Design aspect Type Default Description
positive_threshold float 0.three Positive threshold C associated to a increment in brightness change (0-one).
negative_threshold float 0.3 Negative threshold C associated to a decrement in brightness change (0-1).
sigma_positive_threshold float 0 White dissonance standard deviation for positive events (0-1).
sigma_negative_threshold float 0 White noise standard deviation for negative events (0-1).
refractory_period_ns int 0.0 Refractory period (fourth dimension during which a pixel cannot fire events just after information technology fired one), in nanoseconds. It limits the highest frequency of triggering events.
use_log bool true Whether to work in the logarithmic intensity scale.
log_eps float 0.001 Epsilon value used to convert images to log: L = log(eps + I / 255.0).
Where I is the grayscale value of the RGB paradigm:
I = 0.2989*R + 0.5870*Thou + 0.1140*B.

Optical Flow Camera

The Optical Flow photographic camera captures the motility perceived from the point of view of the camera. Every pixel recorded past this sensor encodes the velocity of that signal projected to the prototype plane.

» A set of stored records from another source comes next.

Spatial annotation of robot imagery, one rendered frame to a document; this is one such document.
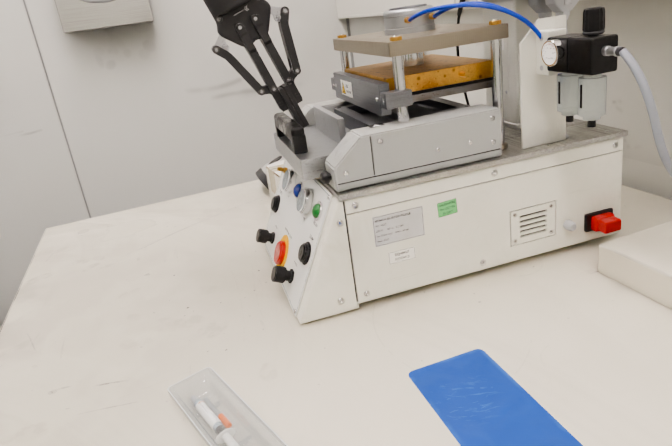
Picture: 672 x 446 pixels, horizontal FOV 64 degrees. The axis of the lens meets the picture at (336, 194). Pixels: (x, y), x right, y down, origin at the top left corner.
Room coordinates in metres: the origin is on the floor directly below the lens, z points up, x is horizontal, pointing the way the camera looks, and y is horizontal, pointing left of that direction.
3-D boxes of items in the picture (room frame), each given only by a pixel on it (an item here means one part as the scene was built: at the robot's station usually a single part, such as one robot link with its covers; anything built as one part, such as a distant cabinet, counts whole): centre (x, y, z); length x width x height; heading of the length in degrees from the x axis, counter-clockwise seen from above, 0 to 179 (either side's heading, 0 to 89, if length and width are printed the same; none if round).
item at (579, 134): (0.89, -0.19, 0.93); 0.46 x 0.35 x 0.01; 104
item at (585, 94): (0.70, -0.33, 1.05); 0.15 x 0.05 x 0.15; 14
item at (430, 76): (0.88, -0.15, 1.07); 0.22 x 0.17 x 0.10; 14
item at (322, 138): (0.87, -0.08, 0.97); 0.30 x 0.22 x 0.08; 104
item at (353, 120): (0.88, -0.12, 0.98); 0.20 x 0.17 x 0.03; 14
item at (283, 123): (0.83, 0.06, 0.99); 0.15 x 0.02 x 0.04; 14
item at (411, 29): (0.87, -0.19, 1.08); 0.31 x 0.24 x 0.13; 14
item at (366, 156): (0.73, -0.11, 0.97); 0.26 x 0.05 x 0.07; 104
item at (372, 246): (0.87, -0.15, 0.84); 0.53 x 0.37 x 0.17; 104

The velocity of a pixel is encoded in the range [-2,2]. To obtain the motility in pixel units, this information tin be scaled with the paradigm size to [-2 * image_size, ii * image_size].

optical_flow

Optical Flow camera attributes

Pattern attribute Blazon Default Clarification
image_size_x int 800 Image width in pixels.
image_size_y int 600 Image acme in pixels.
fov bladder 90.0 Horizontal field of view in degrees.
sensor_tick float 0.0 Simulation seconds between sensor captures (ticks).

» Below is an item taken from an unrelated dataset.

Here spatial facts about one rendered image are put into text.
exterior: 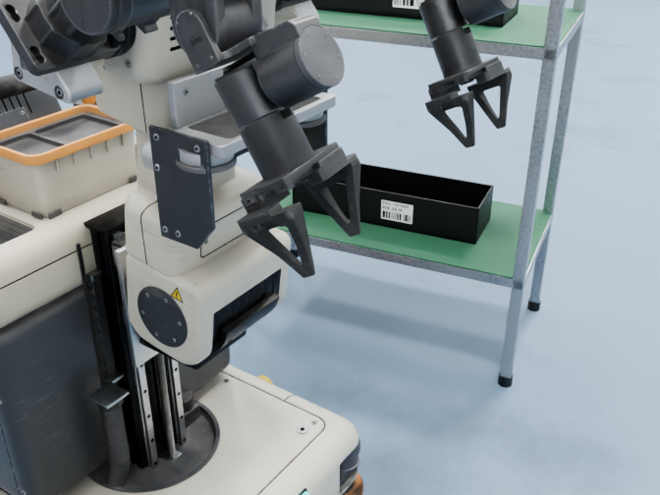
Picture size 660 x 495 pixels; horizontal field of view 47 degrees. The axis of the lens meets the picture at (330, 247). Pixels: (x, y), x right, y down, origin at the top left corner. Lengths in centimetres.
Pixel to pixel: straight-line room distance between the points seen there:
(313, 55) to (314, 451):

Optical Menses camera lens distortion attributes

Blueprint attribute Type Default Description
lens_circle_falloff float 5.0 Range: [0.0, 10.0]
lens_circle_multiplier float 0.0 Range: [0.0, ten.0]
lens_k float -1.0 Range: [-inf, inf]
lens_kcube bladder 0.0 Range: [-inf, inf]
lens_x_size float 0.08 Range: [0.0, ane.0]
lens_y_size float 0.08 Range: [0.0, ane.0]

Output attributes

Sensor data attribute Type Description
frame int Frame number when the measurement took identify.
timestamp double Simulation fourth dimension of the measurement in seconds since the offset of the episode.
transform carla.Transform Location and rotation in world coordinates of the sensor at the time of the measurement.
width int Epitome width in pixels.
height int Image height in pixels.
fov float Horizontal field of view in degrees.
raw_data bytes Assortment of BGRA 64-fleck pixels containing two float values.